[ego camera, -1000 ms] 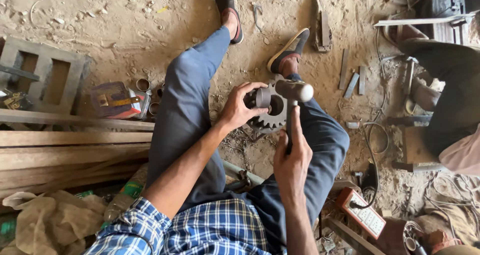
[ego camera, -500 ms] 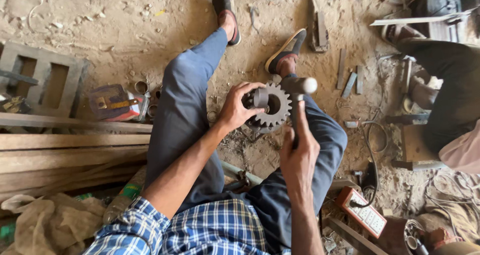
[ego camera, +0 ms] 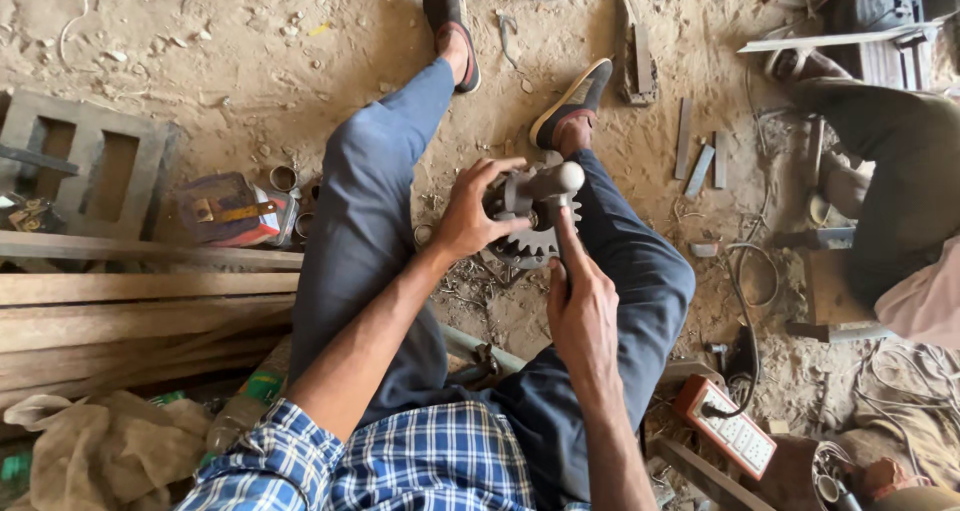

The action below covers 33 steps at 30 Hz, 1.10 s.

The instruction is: The person sits on the workshop floor and uses a hammer to tap a metal ring onto a gear. They then use a chisel and hammer to adjust the ring's position on the gear.

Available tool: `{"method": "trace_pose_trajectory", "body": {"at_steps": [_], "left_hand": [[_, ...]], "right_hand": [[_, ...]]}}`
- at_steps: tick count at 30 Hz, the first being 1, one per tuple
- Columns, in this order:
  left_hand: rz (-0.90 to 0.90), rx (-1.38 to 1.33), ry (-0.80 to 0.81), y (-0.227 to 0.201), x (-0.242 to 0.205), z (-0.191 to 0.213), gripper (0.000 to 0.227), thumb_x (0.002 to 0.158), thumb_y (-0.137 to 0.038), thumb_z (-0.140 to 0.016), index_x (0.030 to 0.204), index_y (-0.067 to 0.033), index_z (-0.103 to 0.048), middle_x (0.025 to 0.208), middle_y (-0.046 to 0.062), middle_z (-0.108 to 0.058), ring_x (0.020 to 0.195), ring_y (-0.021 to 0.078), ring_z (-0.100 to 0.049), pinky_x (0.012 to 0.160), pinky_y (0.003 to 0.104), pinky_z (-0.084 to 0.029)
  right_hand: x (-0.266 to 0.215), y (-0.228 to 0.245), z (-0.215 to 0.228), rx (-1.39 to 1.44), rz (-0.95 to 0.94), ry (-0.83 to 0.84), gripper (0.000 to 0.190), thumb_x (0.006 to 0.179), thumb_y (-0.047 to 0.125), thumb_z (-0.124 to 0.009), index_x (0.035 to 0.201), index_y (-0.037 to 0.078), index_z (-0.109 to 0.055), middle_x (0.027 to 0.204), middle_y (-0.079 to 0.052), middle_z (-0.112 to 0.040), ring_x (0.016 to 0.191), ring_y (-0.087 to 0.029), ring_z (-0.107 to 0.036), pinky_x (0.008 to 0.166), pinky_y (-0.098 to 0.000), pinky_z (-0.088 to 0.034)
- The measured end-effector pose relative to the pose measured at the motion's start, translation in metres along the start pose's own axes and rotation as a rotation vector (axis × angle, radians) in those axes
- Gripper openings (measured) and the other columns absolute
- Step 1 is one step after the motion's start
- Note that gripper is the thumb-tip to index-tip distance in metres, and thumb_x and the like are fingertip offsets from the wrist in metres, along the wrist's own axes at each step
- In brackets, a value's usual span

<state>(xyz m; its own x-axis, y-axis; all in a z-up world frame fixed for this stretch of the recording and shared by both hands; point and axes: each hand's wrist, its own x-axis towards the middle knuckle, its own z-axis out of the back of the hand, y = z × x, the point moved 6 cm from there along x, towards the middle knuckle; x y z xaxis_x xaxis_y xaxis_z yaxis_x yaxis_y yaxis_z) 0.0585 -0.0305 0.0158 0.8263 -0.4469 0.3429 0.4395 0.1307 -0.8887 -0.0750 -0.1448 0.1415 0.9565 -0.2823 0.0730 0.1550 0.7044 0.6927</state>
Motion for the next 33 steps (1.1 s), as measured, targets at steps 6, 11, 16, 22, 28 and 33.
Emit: {"method": "trace_pose_trajectory", "body": {"at_steps": [6,11,16,22,28,33], "left_hand": [[0.137,0.023,0.005,0.014,-0.005,0.001,0.055,0.082,-0.029,-0.093,0.125,-0.0053,-0.069,0.119,0.014,-0.068,0.115,0.0276,-0.064,0.100,0.040,-0.050],[0.123,-0.069,0.005,0.008,-0.007,0.007,0.056,0.080,-0.026,-0.088,0.128,-0.0051,-0.067,0.118,0.013,-0.071,0.110,0.0261,-0.068,0.097,0.038,-0.053],[0.062,-0.088,0.018,-0.006,-0.001,0.008,0.056,0.079,-0.020,-0.089,0.128,-0.0049,-0.066,0.118,0.014,-0.074,0.109,0.0260,-0.070,0.099,0.038,-0.054],[0.190,-0.164,0.042,0.001,-0.005,0.009,0.055,0.074,-0.014,-0.087,0.124,-0.0054,-0.067,0.113,0.010,-0.075,0.101,0.0204,-0.071,0.094,0.034,-0.057],[0.132,-0.169,0.035,-0.002,-0.003,0.007,0.055,0.074,-0.011,-0.087,0.125,-0.0052,-0.066,0.110,0.010,-0.073,0.102,0.0201,-0.070,0.094,0.033,-0.055],[0.073,-0.200,0.020,-0.012,-0.003,0.009,0.054,0.074,-0.007,-0.086,0.125,-0.0041,-0.066,0.118,0.012,-0.073,0.109,0.0222,-0.069,0.099,0.036,-0.054]], "right_hand": [[-0.006,0.001,0.001,0.006,0.153,-0.035,0.057,0.099,-0.001,-0.058,0.154,0.012,-0.049,0.124,-0.028,-0.069,0.105,-0.043,-0.071,0.084,-0.0453,-0.056],[-0.008,-0.008,-0.005,0.043,-0.025,-0.059,0.057,0.099,0.000,-0.056,0.154,0.012,-0.048,0.089,-0.021,-0.069,0.070,-0.032,-0.069,0.069,-0.0425,-0.054],[-0.002,0.004,0.001,-0.001,0.112,-0.091,0.058,0.099,-0.002,-0.059,0.155,0.009,-0.049,0.087,-0.022,-0.065,0.070,-0.030,-0.065,0.069,-0.0433,-0.052],[-0.001,0.004,0.001,0.022,0.026,-0.099,0.059,0.099,-0.003,-0.059,0.155,0.010,-0.048,0.086,-0.023,-0.066,0.065,-0.032,-0.062,0.067,-0.0425,-0.051],[0.000,0.019,-0.003,0.044,0.183,-0.124,0.065,0.093,-0.008,-0.055,0.156,0.007,-0.047,0.108,-0.027,-0.070,0.086,-0.034,-0.071,0.079,-0.0407,-0.055],[0.000,0.017,0.009,0.113,0.122,-0.215,0.061,0.096,-0.006,-0.054,0.154,0.010,-0.047,0.115,-0.029,-0.069,0.089,-0.035,-0.071,0.082,-0.0399,-0.056]]}}
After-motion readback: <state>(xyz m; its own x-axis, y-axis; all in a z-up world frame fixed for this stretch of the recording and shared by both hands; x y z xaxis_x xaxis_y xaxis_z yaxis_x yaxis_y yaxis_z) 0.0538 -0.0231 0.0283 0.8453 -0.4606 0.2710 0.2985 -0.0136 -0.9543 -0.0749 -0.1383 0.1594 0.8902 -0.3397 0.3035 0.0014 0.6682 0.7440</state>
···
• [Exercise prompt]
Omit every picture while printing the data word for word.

• [Your solution]
[ego camera, -1000 ms] 
[ego camera, -500 ms] 
[ego camera, +0 ms] 

The action below covers 33 steps at 30 Hz, 1.10 s.

The instruction is: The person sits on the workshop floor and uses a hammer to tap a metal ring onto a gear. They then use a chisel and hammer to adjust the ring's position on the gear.

Available tool: `{"method": "trace_pose_trajectory", "body": {"at_steps": [_], "left_hand": [[_, ...]], "right_hand": [[_, ...]]}}`
- at_steps: tick count at 30 Hz, the first being 1, one per tuple
- Columns, in this order:
  left_hand: rz (-0.90 to 0.90), rx (-1.38 to 1.33), ry (-0.80 to 0.81), y (-0.227 to 0.201), x (-0.242 to 0.205), z (-0.191 to 0.213), gripper (0.000 to 0.227), thumb_x (0.002 to 0.158), thumb_y (-0.137 to 0.038), thumb_z (-0.140 to 0.016), index_x (0.030 to 0.204), index_y (-0.067 to 0.033), index_z (-0.103 to 0.048), middle_x (0.025 to 0.208), middle_y (-0.046 to 0.062), middle_z (-0.108 to 0.058), ring_x (0.020 to 0.195), ring_y (-0.021 to 0.078), ring_z (-0.100 to 0.049), pinky_x (0.012 to 0.160), pinky_y (0.003 to 0.104), pinky_z (-0.084 to 0.029)
  right_hand: x (-0.266 to 0.215), y (-0.228 to 0.245), z (-0.215 to 0.228), rx (-1.39 to 1.44), rz (-0.95 to 0.94), ry (-0.83 to 0.84), gripper (0.000 to 0.190), thumb_x (0.006 to 0.179), thumb_y (-0.047 to 0.125), thumb_z (-0.124 to 0.009), index_x (0.035 to 0.201), index_y (-0.037 to 0.078), index_z (-0.109 to 0.055), middle_x (0.027 to 0.204), middle_y (-0.079 to 0.052), middle_z (-0.112 to 0.040), ring_x (0.016 to 0.191), ring_y (-0.087 to 0.029), ring_z (-0.107 to 0.036), pinky_x (0.008 to 0.166), pinky_y (-0.098 to 0.000), pinky_z (-0.088 to 0.034)
- The measured end-effector pose relative to the pose measured at the motion's start, translation in metres along the start pose's own axes and rotation as a rotation vector (axis × angle, radians) in those axes
- Gripper openings (measured) and the other columns absolute
- Step 1 is one step after the motion's start
- Note that gripper is the thumb-tip to index-tip distance in metres, and thumb_x and the like are fingertip offsets from the wrist in metres, along the wrist's own axes at each step
- In brackets, a value's usual span

<state>(xyz m; its own x-axis, y-axis; all in a z-up world frame fixed for this stretch of the recording and shared by both hands; point and axes: each hand's wrist, its own x-axis towards the middle knuckle, its own z-axis out of the back of the hand, y = z × x, the point moved 6 cm from there along x, towards the middle knuckle; x y z xaxis_x xaxis_y xaxis_z yaxis_x yaxis_y yaxis_z) 0.0585 -0.0305 0.0158 0.8263 -0.4469 0.3429 0.4395 0.1307 -0.8887 -0.0750 -0.1448 0.1415 0.9565 -0.2823 0.0730 0.1550 0.7044 0.6927</state>
Motion for the next 33 steps (1.1 s), as measured, targets at steps 6, 11, 16, 22, 28 and 33.
Emit: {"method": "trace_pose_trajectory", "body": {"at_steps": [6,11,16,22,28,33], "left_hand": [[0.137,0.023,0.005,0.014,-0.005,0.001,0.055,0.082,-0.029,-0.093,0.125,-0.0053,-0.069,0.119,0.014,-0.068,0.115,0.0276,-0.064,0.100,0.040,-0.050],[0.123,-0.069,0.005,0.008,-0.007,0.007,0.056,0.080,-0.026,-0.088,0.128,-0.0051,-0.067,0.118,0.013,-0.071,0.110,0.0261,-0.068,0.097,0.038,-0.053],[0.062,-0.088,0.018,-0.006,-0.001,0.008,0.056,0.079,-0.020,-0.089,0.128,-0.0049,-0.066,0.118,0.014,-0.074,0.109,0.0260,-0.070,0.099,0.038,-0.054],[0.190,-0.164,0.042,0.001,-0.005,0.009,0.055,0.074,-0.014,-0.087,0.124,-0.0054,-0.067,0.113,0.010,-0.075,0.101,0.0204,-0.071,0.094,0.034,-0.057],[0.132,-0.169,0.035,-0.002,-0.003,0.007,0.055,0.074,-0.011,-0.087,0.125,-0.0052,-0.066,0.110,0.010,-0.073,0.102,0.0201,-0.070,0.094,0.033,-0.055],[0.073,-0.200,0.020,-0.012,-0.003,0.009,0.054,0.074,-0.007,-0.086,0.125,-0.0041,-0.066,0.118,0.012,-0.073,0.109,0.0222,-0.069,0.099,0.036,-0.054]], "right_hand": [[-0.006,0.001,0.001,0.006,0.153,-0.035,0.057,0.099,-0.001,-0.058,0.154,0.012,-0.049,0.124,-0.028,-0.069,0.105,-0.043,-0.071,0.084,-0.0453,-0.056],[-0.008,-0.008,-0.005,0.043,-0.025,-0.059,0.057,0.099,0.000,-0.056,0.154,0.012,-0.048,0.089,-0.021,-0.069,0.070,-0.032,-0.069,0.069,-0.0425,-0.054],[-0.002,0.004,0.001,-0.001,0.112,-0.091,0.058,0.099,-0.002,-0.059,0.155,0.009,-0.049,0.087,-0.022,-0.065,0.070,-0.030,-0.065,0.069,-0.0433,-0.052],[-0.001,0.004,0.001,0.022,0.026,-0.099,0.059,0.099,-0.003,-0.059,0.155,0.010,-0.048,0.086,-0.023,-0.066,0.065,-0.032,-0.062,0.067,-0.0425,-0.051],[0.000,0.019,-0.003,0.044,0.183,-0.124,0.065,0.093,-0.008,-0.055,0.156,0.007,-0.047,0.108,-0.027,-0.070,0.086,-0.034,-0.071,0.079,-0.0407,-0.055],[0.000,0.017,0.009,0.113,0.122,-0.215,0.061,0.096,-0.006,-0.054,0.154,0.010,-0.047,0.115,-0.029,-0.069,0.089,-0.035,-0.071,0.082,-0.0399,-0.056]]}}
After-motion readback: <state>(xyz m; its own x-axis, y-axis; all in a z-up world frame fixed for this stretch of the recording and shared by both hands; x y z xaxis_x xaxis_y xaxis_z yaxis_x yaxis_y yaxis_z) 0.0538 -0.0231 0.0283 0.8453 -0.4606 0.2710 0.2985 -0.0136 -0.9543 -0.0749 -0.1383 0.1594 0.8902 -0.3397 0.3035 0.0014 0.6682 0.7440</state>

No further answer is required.